Woke up this morning and the furnace had shut down.   With temperatures headed to subzero tomorrow night, this is an urgent issue.  Called Vermont Gas and am currently waiting for someone to show up.   We got it started by flipping the emergency switch (which was in the on position) to off and then back to on again.  It’s still very cold, but warming up a bit.   But why should this happen?    If you have a clue, email me.
Have begun work on a variation of some Degas dancers he painted around 1893.   I’ll post the process as this effort continues.  I used some odorless mineral spirits on the first red earth toning wash of the canvas, and that is in the garage drying out a bit at the moment (as much as anything can dry at 20 degrees).
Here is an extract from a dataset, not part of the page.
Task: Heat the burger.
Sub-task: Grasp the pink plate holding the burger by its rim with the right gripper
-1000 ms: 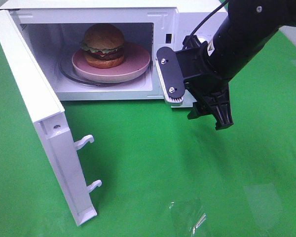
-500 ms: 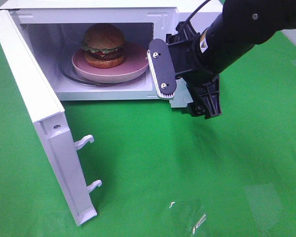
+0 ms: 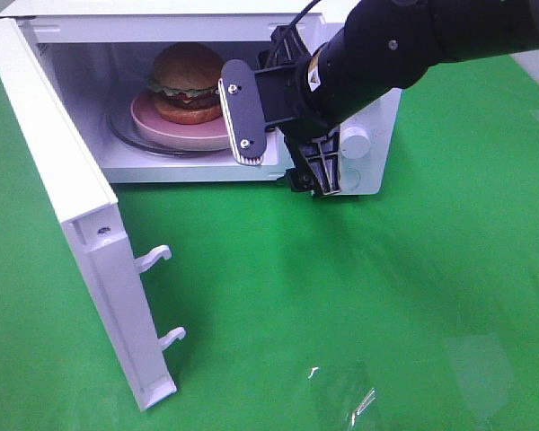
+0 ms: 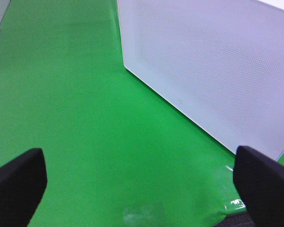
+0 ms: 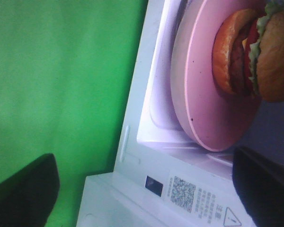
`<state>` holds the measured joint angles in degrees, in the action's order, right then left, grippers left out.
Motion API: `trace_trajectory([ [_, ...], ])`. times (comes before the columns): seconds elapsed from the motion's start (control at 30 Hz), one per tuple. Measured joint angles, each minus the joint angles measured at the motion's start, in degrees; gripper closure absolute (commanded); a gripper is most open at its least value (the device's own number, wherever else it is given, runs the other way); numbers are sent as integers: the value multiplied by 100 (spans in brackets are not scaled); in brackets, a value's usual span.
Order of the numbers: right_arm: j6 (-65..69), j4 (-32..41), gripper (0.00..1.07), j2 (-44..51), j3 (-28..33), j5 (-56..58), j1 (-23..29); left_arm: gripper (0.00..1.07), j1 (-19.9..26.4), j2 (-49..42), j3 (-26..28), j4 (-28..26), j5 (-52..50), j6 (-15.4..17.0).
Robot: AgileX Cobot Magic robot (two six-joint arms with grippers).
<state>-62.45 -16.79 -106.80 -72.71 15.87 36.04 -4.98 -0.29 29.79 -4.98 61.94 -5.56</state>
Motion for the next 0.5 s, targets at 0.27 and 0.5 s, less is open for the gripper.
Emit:
trace_trajectory([
  [0.27, 11, 6, 14, -441, -435, 0, 40, 7, 0, 0, 0, 0, 0, 0],
  [0.5, 97, 57, 15, -957, -985, -6, 132, 7, 0, 0, 0, 0, 0, 0],
])
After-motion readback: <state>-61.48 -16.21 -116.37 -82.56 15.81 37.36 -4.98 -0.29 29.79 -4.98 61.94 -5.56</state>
I’m SO happy using marble dust and walnut oil as the only things I mix with paint.   Paintings are dry enough to put new layers on daily.  And I don’t poison myself with all the turp fumes.  I’m cleaning my brushes in corn oil, followed by soap and water.  In winter ventilation is a big issue re: turp.  Tad has his opening at the Shelburne Art Center tomorrow night at 5:30 and he has over 60 paintings up.  If you’re local, go.   It will be a great exhibit.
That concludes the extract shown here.